Keeping a craft alive and nourished is like maintaining a long-term intimate relationship, one that certainly entails romanticism, empathy, sexuality, curiosity, a dash of cynicism, and the poetry that sounds pretty much 24/7 within one's own head, the thrumming of words, the sudden awareness of a pulsing cadence, the appearance to you, perhaps arriving in the midst of a conversation, of a perfect string of words, a magical opening line.  Your craft is like an amulet worn about the neck or the rag-tag collection of things that attach to your key chain over the years.  There are times when it seems to you your own craft has suggested separate vacations, making you wonder if there had been somewhere in your enthusiasm for the relationship in the first place a lapse in the ongoing courtship you waged.  Had you forgotten a birthday, neglected to send flowers, shown undue interest in someone else's craft and spoken of it with too admiring a voice as though to suggest to your own craft, You might want to consider losing a few pounds?

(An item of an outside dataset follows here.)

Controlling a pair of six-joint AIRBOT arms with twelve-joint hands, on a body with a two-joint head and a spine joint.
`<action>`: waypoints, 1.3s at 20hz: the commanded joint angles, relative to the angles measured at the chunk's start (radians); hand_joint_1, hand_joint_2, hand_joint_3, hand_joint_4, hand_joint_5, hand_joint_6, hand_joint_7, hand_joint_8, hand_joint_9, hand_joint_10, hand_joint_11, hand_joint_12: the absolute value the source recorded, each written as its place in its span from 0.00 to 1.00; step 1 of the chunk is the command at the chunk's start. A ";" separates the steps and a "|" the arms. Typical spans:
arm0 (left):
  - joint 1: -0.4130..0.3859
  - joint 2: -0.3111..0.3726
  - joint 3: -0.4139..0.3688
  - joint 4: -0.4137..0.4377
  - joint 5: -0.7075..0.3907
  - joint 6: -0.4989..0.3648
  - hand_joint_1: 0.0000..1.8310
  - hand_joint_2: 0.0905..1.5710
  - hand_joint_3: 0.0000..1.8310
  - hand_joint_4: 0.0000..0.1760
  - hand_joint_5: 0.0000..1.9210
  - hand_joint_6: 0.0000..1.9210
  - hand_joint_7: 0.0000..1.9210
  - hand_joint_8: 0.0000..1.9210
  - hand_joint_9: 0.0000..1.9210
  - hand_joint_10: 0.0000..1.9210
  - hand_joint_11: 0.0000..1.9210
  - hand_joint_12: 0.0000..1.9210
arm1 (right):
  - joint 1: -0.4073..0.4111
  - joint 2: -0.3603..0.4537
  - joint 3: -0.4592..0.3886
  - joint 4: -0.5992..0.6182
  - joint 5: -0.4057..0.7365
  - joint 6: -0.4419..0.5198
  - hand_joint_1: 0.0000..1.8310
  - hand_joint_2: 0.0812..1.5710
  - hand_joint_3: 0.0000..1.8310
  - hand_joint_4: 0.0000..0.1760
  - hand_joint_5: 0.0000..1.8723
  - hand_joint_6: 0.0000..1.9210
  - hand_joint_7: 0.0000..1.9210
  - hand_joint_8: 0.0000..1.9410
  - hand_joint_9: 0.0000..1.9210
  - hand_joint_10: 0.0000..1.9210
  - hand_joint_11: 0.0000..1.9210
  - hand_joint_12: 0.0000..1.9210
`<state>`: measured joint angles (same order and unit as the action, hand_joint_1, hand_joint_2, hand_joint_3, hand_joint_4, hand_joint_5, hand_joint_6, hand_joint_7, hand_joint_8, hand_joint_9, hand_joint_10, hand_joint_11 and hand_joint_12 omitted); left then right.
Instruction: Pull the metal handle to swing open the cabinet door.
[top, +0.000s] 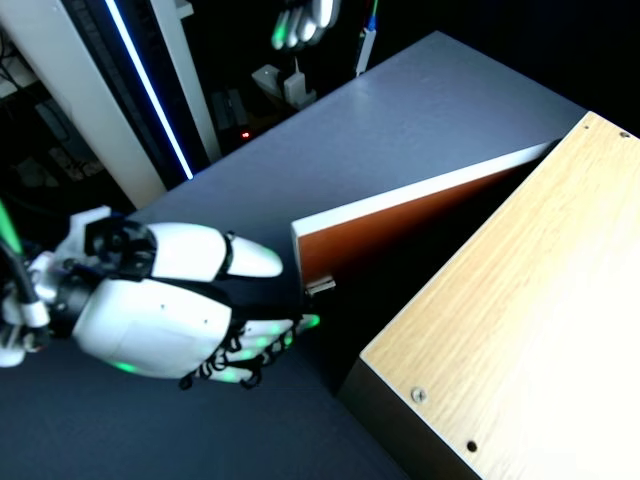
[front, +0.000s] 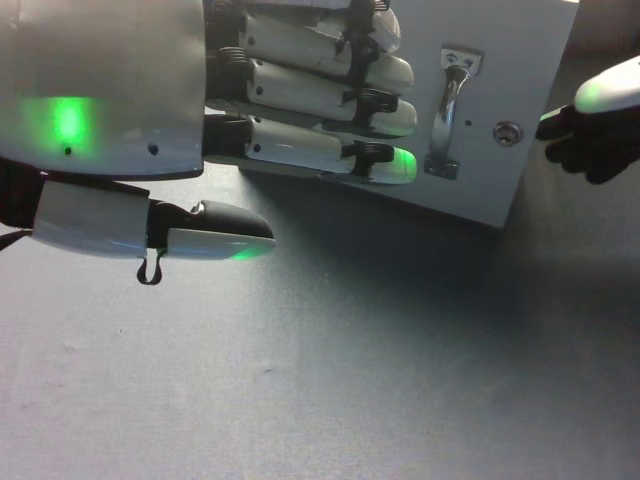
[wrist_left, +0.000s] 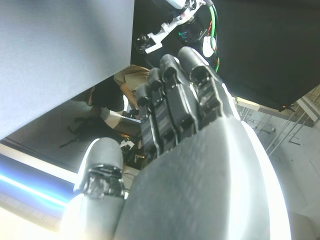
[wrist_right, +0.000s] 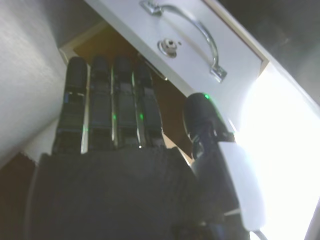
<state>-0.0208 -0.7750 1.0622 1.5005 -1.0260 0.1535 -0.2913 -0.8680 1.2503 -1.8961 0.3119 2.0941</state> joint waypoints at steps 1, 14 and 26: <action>-0.010 0.006 0.000 -0.097 -0.025 0.009 0.00 1.00 0.05 0.00 0.21 0.00 0.21 0.00 0.20 0.00 0.01 0.43 | 0.010 0.008 0.005 0.041 0.006 0.010 0.00 1.00 0.04 0.00 0.21 0.00 0.21 0.00 0.19 0.00 0.00 0.50; -0.010 0.006 0.000 -0.097 -0.025 0.009 0.00 1.00 0.06 0.00 0.20 0.00 0.21 0.00 0.19 0.00 0.01 0.43 | -0.004 0.031 -0.079 0.144 0.133 -0.124 0.00 1.00 0.05 0.00 0.21 0.00 0.21 0.00 0.19 0.00 0.00 0.50; -0.010 0.006 0.000 -0.097 -0.025 0.009 0.00 1.00 0.07 0.00 0.20 0.00 0.21 0.00 0.20 0.00 0.00 0.43 | -0.018 -0.001 -0.128 0.145 0.135 -0.124 0.00 1.00 0.04 0.00 0.21 0.00 0.22 0.00 0.20 0.00 0.00 0.52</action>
<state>-0.0208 -0.7750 1.0622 1.5005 -1.0260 0.1535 -0.3161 -0.8726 1.1252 -1.7996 0.4469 1.9621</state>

Events take you south toward Ventura or Thousand Oaks.  Each time you pass the gas station at La Conchita, the gas station that is now only the skeleton of a gas station, you think of its heyday and the Rincon Burgers.  Once, when you and R. met to discuss some pages, you asked him to describe for you the total impact of the Rincon Burger, its heft and lubrication, whether it in fact had chili or pickle.  What were the boundaries?  One of the boundaries emerged as R. discussed the burger.  He'd become a vegan, but as someone into his craft, knew his character would have thought long and hard about the joys of the Rincon Burger, imagining the explosion of taste and satisfaction against the roof and back of the mouth.

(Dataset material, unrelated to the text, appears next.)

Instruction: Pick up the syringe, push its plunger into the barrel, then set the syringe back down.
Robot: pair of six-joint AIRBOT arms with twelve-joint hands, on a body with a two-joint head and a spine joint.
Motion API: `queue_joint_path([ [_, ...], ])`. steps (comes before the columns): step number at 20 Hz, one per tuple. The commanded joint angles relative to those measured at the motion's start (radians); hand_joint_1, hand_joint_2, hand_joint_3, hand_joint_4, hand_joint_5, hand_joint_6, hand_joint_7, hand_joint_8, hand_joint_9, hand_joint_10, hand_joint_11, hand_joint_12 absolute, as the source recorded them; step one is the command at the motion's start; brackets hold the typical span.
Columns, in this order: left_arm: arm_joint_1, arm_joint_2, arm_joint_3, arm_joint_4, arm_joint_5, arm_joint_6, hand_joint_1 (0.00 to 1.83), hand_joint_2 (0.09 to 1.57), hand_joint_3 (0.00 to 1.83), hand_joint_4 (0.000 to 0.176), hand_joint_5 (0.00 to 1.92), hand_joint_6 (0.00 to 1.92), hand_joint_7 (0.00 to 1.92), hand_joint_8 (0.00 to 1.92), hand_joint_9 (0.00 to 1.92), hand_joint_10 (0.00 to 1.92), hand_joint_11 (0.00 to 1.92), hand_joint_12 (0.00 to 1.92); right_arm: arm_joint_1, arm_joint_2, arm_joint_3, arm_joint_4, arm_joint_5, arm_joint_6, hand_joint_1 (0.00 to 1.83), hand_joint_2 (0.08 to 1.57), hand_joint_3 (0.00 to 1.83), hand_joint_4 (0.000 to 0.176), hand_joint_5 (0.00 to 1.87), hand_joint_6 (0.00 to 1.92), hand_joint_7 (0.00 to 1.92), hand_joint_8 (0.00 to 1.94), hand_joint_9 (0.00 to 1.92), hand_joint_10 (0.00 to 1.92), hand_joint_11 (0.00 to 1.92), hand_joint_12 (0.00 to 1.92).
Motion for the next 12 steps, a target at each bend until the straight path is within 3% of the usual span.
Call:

Craft is, after all, a sensuous beast; it responds to the tastes and passions you put forth.  It should and frequently does have the capacity to break your heart, a good sign that it might break the heart of a reader or two.  It needs to be cultivated no so much because it is jealous as because it wants to get out, stretch, reach for meaning and understanding, capturing the hum of the cadences you hear when playing it like any other instrument you would play.  You may well find yourself a player of a craft that is a mere ukulele, strummed with all the energy you can muster, going up against the rich baritone cello of Yo-Yo Ma as he skates and slides over the Unaccompanied Cello Suite of J.S. Bach, but no matter, it is your ukulele and you are strumming it for all you are worth, which is after all the major thing you learned when putting in your first ten thousand hours.